■ **Task objective**: Output the full listing below exactly as it reads, and skip anything that is a picture.

■ **Supplied data**:
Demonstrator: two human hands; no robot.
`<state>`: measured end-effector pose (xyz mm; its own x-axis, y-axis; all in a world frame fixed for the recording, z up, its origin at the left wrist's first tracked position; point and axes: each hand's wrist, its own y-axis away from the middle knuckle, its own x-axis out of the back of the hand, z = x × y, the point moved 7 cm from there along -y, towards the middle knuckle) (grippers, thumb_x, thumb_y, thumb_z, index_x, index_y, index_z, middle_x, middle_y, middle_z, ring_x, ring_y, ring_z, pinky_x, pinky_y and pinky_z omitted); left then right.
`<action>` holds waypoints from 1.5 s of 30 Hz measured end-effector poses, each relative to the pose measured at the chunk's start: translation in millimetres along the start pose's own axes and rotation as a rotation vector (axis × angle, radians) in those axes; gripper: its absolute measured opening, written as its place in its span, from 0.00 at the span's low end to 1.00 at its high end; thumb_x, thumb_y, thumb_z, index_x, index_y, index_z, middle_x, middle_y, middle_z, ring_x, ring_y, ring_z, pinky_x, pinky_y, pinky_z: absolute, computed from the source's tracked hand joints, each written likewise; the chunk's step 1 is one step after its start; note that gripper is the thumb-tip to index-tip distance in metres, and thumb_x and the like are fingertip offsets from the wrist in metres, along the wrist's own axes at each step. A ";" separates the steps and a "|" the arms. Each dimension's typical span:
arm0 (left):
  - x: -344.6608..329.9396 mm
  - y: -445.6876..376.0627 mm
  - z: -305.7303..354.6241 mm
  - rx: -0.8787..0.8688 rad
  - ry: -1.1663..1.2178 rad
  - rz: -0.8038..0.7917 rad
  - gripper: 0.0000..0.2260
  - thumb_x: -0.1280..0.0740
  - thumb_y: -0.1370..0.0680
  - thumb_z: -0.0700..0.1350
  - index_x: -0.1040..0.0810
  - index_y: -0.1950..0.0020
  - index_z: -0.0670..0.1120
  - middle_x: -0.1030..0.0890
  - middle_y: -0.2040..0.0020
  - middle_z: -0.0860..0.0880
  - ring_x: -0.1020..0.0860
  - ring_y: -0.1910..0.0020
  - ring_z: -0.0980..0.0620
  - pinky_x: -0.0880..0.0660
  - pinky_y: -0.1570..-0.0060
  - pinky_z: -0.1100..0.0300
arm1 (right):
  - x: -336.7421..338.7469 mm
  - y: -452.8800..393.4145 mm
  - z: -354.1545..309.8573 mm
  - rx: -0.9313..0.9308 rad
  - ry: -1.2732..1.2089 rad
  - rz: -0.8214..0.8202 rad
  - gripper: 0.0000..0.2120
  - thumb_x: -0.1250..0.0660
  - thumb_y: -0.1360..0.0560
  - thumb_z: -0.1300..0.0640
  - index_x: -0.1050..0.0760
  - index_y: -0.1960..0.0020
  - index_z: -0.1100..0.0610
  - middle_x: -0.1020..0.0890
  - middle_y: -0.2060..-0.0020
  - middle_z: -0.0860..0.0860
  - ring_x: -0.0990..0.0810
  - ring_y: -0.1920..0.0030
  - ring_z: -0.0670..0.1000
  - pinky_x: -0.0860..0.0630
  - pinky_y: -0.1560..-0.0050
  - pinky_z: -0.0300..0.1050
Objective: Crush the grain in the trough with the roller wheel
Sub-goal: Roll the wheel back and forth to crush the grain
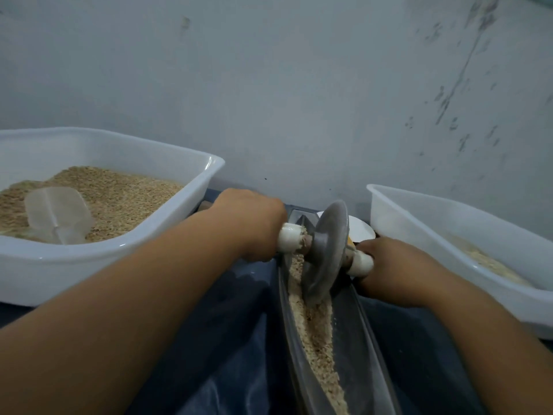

■ **Solution to the problem**:
Demonstrator: two human hands; no robot.
`<state>`: measured end-effector pose (xyz mm; its own x-axis, y-axis; all in a world frame fixed for the recording, z up, its origin at the left wrist's first tracked position; point and axes: each hand's wrist, its own y-axis away from the middle knuckle, its own x-axis out of the back of the hand, z = x × y, the point moved 7 cm from there along -y, towards the middle knuckle) (grippers, thumb_x, thumb_y, thumb_z, index_x, index_y, index_z, middle_x, middle_y, middle_z, ring_x, ring_y, ring_z, pinky_x, pinky_y and pinky_z omitted); left then right.
`<action>` holds waypoints from 1.5 s of 30 Hz measured end-effector poses, each relative to the pose measured at the chunk's start: translation in millimetres along the start pose's own axes and rotation as a rotation vector (axis × angle, radians) in those axes; gripper: its absolute measured opening, written as its place in its span, from 0.00 at the span's low end to 1.00 at its high end; thumb_x, thumb_y, thumb_z, index_x, index_y, index_z, middle_x, middle_y, middle_z, ring_x, ring_y, ring_z, pinky_x, pinky_y, pinky_z: absolute, computed from the source's tracked hand joints, each written likewise; the chunk's step 1 is one step after its start; note that gripper is the thumb-tip to index-tip distance in metres, and thumb_x and the like are fingertip offsets from the wrist in metres, along the wrist's own axes at each step. A ";" separates the steps and a "|" the arms. Each dimension's typical span:
arm0 (left):
  - x: -344.6608..329.9396 mm
  - y: -445.6876..376.0627 mm
  - z: -305.7303..354.6241 mm
  - rx: -0.8787..0.8688 rad
  - ry: -1.1663..1.2178 rad
  - rz: -0.8038..0.7917 rad
  - gripper: 0.0000..0.2260
  - thumb_x: -0.1280..0.0740
  - thumb_y: -0.1370..0.0680
  - thumb_z: -0.0700..0.1350
  - index_x: -0.1040..0.0810
  - index_y: -0.1950..0.0020
  - index_z: -0.0670..0.1120
  - middle_x: -0.1030..0.0890
  - middle_y: -0.2040..0.0020
  - middle_z: -0.0860..0.0880
  - ring_x: -0.1020..0.0860
  - ring_y: -0.1910..0.0020
  - ring_z: -0.0980..0.0620
  - pinky_x: -0.0880..0.0660
  - pinky_y: -0.1570..-0.0060
  - pinky_z: -0.1100..0.0300
arm1 (right):
  - x: -336.7421..338.7469 mm
  - y: -452.8800..393.4145 mm
  - z: -354.1545..309.8573 mm
  - rx: -0.9313..0.9308 rad
  - ry: -1.2732..1.2089 rad
  - rz: -0.8214..0.8202 rad
  - gripper: 0.0000..0.2120
  - thumb_x: -0.1250..0.0660
  - thumb_y: -0.1360..0.0560
  - thumb_z: -0.1300..0.0640
  - index_x: -0.1050..0.0760
  - index_y: -0.1960..0.0020
  - index_z: -0.1100..0.0610
  - middle_x: -0.1020..0.0890
  - middle_y: -0.2060..-0.0020
  - middle_z: -0.0860..0.0860
  - ring_x: -0.0990..0.0810
  - ring_y: -0.1920..0.0030
  - ring_z: -0.0670..0.1000
  - pinky_x: -0.0860..0.0630
  - pinky_y: -0.1560..-0.0050
  - pinky_z: -0.0300..0.1050
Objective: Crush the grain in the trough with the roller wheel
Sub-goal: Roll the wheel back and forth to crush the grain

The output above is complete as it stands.